The structure of this series of posts will be the following:
1.- What is OKI and what it is for? (this post)
2.- Module – Moodle Core connection architecture
3.- Semantics adaptation or “what is an Agent”?
4.- Integrating the NWiki and Moodle through the OSID way.
5.- OKI guide to moodle developers
What is OKI?
The Open Knowledge Initiative is an iniciative born in the Information Systems & Technology dept. of the Massachussetts Institute of Technology. Its aim is to provide architectural solutions to interconnect different e-Learning platforms.
To achieve this goal, the OKI team provide full specifications of the so called OSIDs – Open Service Interface Definitions. Those definitions are software contracts between a consumer and a provider that allow them to communicate through multiple method callings. In terms of software engineering, an OSID is just the application of the proxy/adapter pattern.
Is there any profit that my organization will take from using OSIDs?
Well… I know you have asked this question to many architects before and I also know all their answers. I just can say that you will take a great benefit in the exact moment that you decide to change any of your systems.
Is there a list of the OSIDs?
Sure! You can find it at the official OKI project website. But you do not neee to develop all of them. Make sure you have understood the semantics of each OSID and you will be ready then to decide whether you need or you do not need every one of them. Be careful: OSID integration can be much more difficult that ir seems!
Think in terms of education: if you a developing any application involving users (students, teachers), passwords, resources and activities and you want to track what your students are viewing or whether they are taking part in decisions or not, your e-lerning tool will need, at least:
– Authentication (checks if a user has loged into the system)
– Authorization (checks if a user can do what he/she is trying to do)
– Logging (keeps the tracking of what each user is doing)
and many others, depending on what you are planning to do on your own software.

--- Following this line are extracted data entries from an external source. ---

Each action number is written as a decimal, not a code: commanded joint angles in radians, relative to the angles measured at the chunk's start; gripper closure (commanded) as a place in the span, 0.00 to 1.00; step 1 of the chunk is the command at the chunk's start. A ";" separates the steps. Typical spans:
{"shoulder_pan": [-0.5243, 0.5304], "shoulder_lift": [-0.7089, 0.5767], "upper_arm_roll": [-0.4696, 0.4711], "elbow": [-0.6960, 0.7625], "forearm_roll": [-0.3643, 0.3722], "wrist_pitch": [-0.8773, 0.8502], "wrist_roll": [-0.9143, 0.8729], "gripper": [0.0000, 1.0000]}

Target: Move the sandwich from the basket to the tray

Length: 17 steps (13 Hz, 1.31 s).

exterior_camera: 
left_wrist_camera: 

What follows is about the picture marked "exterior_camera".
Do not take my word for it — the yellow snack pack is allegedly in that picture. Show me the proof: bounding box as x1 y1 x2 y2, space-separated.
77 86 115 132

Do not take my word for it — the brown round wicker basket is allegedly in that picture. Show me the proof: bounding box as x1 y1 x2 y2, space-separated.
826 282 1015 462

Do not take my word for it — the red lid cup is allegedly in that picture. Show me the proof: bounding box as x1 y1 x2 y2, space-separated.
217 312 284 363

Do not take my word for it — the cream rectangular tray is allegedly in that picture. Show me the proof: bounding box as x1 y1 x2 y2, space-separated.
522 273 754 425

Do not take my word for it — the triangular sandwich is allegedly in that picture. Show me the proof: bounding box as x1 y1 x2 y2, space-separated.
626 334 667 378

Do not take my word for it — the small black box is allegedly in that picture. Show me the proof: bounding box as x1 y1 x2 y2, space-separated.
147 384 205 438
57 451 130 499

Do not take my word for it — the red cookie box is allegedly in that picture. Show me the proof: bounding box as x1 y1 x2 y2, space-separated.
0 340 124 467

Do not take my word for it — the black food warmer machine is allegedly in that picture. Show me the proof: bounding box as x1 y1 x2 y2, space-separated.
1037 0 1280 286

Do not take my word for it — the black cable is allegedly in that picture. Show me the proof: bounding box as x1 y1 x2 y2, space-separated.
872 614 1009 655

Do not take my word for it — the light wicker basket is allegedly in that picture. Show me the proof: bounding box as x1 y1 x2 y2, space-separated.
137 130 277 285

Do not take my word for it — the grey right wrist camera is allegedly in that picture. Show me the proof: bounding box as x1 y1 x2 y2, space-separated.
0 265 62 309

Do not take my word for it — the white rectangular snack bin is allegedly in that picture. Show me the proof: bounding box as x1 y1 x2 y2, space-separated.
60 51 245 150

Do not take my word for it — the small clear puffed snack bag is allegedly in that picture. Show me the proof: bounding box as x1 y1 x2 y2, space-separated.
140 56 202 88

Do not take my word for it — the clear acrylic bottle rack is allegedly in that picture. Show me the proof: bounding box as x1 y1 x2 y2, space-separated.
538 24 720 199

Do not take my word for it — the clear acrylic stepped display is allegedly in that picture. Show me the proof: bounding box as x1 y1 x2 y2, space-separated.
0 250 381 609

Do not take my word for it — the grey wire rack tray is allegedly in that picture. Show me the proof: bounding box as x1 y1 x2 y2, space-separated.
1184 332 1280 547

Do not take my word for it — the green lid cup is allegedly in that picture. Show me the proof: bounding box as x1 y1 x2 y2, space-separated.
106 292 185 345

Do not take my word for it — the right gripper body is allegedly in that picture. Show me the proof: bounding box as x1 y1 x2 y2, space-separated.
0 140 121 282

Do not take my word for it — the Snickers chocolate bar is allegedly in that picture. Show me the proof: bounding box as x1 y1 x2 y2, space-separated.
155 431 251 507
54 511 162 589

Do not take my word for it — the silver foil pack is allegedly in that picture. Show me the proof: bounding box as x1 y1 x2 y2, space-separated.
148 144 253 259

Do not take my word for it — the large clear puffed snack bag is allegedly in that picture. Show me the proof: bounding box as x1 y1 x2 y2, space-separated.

What methods must I develop?
If you take a look at the OSID v3 specification (draft!) you will find there are a lot of methods to develop. If you reach this point, it is supposed that you have chosen what OSIDs. A first solution is to develop all of the methods of the OSID, but perharps your software does not need all of them. Just select the methods that you tools need at a first stage. As I said before, integrating any tool in the Open Knowledge Initiative can become a complex project, so it will be better to develop it in a iterative way. You can leave without implementation the methods you don’t need. You can develop them in a close future.